* TASK STATEMENT
What you return must be every line below that includes the word "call".
━━━━━━━━━━━━━━━━
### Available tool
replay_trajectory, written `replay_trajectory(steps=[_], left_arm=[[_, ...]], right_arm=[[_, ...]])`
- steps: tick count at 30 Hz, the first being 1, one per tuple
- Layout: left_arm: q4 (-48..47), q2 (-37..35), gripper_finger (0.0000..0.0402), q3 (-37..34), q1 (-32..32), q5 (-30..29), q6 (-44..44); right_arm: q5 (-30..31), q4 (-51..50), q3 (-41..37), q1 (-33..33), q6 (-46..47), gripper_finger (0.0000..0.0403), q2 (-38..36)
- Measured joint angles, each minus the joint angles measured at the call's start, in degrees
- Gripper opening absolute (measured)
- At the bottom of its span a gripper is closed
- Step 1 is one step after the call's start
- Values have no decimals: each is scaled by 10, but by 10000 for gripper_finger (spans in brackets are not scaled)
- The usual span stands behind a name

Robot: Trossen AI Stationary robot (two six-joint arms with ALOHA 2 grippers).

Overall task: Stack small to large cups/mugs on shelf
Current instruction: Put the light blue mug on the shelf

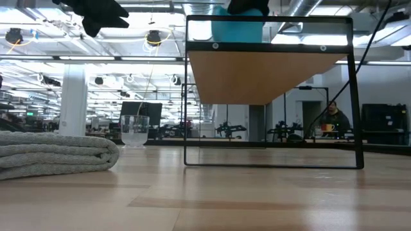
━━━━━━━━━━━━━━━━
* RESPONSE TO THE EXERCISE
- Measured joint angles, each minus the joint angles measured at the call's start, in degrees
- Step 1 is one step after the call's start

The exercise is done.